### THE PROBLEM
The entries below contain a line with "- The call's" and a line with "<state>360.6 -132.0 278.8". Retype exactly everything from the first down to the second, both included, and nothing else.

____________________

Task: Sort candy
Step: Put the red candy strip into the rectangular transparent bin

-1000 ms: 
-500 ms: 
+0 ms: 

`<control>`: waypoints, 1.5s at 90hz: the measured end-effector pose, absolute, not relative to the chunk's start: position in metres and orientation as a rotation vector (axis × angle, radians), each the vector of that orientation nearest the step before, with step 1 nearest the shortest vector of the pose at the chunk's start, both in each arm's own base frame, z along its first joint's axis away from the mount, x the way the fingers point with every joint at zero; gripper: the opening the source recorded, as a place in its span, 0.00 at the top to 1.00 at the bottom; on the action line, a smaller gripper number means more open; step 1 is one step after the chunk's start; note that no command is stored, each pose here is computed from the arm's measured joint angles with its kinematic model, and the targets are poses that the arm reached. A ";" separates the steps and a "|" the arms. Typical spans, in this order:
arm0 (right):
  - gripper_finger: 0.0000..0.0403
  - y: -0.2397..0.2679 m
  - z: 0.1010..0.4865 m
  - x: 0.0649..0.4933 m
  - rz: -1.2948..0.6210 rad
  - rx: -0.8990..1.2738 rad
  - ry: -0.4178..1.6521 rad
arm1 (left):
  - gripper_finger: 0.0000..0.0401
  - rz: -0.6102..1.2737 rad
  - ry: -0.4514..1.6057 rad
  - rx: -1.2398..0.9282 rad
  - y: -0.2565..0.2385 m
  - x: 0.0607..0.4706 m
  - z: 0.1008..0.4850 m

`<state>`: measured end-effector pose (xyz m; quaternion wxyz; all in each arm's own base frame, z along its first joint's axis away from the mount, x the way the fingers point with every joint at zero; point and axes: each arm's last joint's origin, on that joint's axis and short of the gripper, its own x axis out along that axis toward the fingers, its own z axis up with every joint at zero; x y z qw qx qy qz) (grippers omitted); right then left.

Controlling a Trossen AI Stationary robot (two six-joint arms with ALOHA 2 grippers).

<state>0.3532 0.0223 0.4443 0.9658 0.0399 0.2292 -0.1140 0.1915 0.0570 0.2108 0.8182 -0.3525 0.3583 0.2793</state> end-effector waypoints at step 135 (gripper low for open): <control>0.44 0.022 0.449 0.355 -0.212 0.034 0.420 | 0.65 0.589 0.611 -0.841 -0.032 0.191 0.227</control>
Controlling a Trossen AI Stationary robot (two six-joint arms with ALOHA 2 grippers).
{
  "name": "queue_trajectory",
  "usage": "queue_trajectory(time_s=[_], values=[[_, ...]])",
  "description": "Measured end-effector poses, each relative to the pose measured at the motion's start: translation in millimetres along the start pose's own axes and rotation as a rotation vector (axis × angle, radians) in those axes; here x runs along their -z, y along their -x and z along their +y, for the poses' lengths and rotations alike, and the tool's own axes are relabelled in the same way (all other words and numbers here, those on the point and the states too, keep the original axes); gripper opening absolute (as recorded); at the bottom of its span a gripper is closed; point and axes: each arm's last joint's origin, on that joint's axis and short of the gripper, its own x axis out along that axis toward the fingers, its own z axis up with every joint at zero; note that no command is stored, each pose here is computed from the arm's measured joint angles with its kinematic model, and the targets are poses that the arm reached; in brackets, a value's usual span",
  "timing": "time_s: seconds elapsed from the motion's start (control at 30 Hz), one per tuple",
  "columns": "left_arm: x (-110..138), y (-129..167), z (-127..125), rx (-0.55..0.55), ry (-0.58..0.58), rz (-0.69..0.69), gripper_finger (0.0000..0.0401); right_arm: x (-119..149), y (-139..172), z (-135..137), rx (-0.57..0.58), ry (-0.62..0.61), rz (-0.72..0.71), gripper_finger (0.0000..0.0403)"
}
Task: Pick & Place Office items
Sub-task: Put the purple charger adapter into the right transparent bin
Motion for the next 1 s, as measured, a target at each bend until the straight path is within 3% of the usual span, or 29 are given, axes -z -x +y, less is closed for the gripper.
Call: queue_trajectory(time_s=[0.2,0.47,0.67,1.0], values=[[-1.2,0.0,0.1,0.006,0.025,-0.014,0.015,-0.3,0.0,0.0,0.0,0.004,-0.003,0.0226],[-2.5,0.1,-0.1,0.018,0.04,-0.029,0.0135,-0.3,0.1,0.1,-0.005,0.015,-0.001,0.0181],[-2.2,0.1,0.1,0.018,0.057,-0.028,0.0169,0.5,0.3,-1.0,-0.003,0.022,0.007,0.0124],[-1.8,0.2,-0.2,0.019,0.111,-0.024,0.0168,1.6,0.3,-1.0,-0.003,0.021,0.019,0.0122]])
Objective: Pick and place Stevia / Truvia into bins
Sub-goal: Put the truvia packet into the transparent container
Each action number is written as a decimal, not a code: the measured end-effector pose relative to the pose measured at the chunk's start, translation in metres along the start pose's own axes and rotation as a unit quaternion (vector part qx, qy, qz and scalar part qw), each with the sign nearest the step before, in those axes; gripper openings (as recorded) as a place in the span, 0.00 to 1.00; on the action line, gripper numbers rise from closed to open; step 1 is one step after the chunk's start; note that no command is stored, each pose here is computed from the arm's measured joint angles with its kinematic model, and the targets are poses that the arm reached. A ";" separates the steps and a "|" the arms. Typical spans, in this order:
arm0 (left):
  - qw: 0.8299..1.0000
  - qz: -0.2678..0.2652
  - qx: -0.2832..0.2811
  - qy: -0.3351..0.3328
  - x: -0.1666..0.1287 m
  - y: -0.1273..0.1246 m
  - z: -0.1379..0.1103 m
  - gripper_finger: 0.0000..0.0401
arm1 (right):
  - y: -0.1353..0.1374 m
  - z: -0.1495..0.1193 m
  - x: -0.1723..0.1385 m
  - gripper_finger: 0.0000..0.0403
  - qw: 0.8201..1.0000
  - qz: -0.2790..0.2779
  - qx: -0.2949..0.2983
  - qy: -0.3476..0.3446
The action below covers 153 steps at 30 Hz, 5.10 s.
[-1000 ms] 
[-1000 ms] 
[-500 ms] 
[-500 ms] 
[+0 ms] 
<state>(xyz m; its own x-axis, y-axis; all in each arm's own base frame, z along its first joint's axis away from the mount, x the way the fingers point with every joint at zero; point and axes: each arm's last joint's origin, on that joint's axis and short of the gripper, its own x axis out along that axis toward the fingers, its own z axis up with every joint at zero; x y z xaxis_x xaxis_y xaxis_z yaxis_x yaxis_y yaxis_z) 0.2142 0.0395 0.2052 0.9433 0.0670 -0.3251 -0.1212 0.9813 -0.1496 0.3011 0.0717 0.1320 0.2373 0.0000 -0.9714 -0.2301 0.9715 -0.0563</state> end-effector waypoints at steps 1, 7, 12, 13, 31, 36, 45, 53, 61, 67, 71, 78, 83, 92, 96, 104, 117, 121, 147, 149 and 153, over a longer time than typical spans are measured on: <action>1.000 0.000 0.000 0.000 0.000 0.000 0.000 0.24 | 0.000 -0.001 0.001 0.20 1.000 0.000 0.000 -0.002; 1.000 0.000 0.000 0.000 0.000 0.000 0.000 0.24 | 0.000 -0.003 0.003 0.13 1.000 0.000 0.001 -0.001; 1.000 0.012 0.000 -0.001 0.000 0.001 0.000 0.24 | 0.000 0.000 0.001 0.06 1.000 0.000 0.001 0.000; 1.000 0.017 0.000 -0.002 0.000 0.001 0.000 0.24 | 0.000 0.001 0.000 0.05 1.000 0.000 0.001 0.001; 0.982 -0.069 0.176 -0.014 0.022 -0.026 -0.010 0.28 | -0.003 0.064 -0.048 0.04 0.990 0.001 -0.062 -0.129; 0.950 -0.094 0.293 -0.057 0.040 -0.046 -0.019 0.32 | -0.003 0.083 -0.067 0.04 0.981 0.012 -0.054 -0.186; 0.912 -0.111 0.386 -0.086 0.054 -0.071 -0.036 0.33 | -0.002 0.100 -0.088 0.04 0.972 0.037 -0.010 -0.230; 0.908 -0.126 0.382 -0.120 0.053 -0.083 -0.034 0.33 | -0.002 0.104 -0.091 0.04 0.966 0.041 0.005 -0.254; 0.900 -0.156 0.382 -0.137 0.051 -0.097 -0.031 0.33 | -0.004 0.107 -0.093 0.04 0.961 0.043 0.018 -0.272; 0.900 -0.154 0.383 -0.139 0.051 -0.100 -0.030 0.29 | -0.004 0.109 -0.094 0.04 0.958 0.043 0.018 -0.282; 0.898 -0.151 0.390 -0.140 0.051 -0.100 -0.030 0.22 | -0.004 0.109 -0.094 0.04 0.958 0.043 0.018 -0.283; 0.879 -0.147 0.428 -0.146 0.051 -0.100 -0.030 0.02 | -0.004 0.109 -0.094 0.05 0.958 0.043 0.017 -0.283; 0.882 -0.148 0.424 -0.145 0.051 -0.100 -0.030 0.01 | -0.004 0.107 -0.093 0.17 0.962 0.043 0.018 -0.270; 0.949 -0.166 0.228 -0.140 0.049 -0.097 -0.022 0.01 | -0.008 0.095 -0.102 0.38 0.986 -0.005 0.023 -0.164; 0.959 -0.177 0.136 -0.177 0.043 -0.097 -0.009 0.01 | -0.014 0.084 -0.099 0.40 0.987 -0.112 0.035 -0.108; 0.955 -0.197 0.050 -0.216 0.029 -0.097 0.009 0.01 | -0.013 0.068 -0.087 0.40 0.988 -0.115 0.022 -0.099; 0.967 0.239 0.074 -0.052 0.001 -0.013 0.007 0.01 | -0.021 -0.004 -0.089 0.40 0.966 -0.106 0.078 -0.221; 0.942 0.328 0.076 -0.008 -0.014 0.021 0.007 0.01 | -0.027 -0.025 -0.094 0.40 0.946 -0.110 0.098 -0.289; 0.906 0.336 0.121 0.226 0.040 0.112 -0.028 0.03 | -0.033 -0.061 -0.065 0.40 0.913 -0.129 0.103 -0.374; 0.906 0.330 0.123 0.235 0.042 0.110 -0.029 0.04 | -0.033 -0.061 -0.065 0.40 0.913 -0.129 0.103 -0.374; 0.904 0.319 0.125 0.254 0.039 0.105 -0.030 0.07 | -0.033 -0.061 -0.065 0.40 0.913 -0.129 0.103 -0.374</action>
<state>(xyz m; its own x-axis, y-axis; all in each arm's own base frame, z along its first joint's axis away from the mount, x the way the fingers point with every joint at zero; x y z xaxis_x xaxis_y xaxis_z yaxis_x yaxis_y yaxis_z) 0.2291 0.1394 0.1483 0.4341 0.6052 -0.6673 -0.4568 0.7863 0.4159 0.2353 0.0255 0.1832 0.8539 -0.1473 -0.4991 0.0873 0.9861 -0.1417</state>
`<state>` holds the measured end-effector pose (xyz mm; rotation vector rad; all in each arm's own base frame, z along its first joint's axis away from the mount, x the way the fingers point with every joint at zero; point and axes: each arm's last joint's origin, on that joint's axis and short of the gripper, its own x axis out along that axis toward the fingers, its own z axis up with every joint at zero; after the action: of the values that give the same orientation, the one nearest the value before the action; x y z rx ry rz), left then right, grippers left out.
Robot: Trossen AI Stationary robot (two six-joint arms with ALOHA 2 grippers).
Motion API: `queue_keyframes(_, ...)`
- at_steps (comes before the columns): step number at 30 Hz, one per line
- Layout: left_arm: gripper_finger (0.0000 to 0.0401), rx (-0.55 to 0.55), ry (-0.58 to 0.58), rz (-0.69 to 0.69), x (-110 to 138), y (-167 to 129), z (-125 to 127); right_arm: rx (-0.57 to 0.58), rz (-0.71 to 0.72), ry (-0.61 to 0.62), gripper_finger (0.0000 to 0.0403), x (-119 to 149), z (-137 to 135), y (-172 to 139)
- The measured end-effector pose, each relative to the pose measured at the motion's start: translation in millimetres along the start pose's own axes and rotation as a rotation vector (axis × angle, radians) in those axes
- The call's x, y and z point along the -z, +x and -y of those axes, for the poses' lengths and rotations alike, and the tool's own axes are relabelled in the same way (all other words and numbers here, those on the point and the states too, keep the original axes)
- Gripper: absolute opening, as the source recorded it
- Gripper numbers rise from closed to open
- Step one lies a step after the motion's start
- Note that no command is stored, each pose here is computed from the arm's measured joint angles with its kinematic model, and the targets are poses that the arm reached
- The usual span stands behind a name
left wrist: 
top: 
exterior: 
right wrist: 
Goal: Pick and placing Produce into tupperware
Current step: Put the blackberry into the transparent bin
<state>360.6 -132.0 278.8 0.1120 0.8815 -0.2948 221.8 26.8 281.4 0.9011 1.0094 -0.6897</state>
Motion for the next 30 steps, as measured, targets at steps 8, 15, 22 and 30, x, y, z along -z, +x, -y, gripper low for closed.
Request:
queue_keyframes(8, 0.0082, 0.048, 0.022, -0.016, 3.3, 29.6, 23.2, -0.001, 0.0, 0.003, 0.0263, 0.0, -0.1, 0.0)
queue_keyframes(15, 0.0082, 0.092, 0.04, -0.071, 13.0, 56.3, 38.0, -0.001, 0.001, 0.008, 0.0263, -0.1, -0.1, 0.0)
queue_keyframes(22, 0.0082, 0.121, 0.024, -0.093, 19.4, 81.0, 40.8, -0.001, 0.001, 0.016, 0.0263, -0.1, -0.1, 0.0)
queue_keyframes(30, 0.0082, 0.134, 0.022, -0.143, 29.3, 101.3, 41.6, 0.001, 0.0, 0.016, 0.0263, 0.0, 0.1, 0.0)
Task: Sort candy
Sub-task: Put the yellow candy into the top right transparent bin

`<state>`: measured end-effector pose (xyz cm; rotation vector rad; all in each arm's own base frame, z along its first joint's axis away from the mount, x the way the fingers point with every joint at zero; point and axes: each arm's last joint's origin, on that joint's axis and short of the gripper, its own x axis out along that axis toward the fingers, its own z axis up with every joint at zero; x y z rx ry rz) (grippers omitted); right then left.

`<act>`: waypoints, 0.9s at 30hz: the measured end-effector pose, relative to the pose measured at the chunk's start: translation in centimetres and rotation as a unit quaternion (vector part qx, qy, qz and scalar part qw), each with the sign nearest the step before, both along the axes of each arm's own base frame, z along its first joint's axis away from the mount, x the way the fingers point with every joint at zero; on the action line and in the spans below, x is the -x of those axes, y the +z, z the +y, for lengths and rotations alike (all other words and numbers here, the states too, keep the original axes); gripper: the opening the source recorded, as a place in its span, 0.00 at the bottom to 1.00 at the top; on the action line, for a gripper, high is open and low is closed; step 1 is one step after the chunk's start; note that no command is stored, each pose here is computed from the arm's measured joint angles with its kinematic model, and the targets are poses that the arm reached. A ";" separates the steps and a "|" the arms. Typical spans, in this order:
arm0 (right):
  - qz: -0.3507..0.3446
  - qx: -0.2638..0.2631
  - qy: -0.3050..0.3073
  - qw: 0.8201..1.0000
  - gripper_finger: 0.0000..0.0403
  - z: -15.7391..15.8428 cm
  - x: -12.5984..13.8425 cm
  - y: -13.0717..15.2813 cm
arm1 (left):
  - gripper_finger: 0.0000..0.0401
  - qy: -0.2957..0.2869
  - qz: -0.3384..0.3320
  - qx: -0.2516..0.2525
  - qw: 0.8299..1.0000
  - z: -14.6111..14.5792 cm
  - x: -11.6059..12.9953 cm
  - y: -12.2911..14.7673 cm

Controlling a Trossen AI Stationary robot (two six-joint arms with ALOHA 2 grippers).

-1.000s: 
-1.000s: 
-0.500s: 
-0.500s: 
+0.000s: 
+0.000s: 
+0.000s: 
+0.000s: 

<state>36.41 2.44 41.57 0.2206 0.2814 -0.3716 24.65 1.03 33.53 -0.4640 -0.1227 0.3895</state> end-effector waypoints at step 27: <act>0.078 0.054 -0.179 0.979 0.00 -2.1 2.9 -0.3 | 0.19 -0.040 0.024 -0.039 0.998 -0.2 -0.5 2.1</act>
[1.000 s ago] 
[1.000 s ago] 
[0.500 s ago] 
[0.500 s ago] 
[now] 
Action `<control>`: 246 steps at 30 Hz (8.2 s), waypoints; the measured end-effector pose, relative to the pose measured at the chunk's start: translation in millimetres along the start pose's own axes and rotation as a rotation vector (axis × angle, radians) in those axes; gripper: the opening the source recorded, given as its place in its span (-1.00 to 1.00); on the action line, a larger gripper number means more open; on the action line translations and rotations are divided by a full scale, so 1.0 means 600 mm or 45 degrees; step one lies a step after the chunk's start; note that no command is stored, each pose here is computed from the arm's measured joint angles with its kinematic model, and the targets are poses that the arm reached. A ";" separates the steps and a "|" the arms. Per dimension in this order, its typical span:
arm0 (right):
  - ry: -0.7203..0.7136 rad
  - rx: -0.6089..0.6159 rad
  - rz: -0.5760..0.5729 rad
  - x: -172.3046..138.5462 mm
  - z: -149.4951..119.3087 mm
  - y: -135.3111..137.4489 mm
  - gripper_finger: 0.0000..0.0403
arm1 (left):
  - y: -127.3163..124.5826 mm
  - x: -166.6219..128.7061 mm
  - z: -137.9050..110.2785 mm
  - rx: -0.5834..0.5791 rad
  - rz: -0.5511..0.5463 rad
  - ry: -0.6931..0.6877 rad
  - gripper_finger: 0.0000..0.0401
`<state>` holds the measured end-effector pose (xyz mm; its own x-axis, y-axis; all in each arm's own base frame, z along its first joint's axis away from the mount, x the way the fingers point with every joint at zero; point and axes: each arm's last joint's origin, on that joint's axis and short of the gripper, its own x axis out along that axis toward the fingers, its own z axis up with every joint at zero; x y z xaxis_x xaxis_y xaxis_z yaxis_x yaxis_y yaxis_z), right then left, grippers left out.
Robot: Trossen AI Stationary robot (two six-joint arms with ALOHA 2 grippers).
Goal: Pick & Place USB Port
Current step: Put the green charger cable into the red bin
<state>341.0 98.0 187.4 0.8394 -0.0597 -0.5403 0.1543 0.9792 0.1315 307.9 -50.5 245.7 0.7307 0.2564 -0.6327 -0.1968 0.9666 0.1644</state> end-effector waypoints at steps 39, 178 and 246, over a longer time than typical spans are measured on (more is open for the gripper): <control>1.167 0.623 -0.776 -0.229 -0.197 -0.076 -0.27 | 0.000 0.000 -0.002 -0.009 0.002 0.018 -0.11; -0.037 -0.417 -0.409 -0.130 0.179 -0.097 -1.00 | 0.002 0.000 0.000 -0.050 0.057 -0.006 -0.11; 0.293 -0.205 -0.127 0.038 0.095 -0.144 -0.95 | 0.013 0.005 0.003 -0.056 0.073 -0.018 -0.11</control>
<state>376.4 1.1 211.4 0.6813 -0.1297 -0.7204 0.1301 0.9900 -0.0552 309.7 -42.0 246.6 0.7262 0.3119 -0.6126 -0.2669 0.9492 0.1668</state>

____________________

### EXERCISE ANSWER
- The call's x, y and z point along the -z, +x and -y of those axes, for the poses' lengths and rotations alike, and the tool's own axes are relabelled in the same way (all other words and numbers here, those on the point and the states too, keep the original axes)
- Gripper: absolute opening, as the source recorded it
- Gripper numbers rise from closed to open
- Step one lies a step after the motion's start
- Note that no command is stored, each pose here is computed from the arm's measured joint angles with its kinematic model, and the targets are poses that the arm reached
- The usual span stands behind a name
left wrist: 
top: 
exterior: 
right wrist: 
Goal: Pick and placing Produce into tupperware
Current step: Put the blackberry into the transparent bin
<state>360.6 -132.0 278.8 0.1120 0.8815 -0.2948 221.8 26.8 281.4 0.9011 1.0094 -0.6897</state>

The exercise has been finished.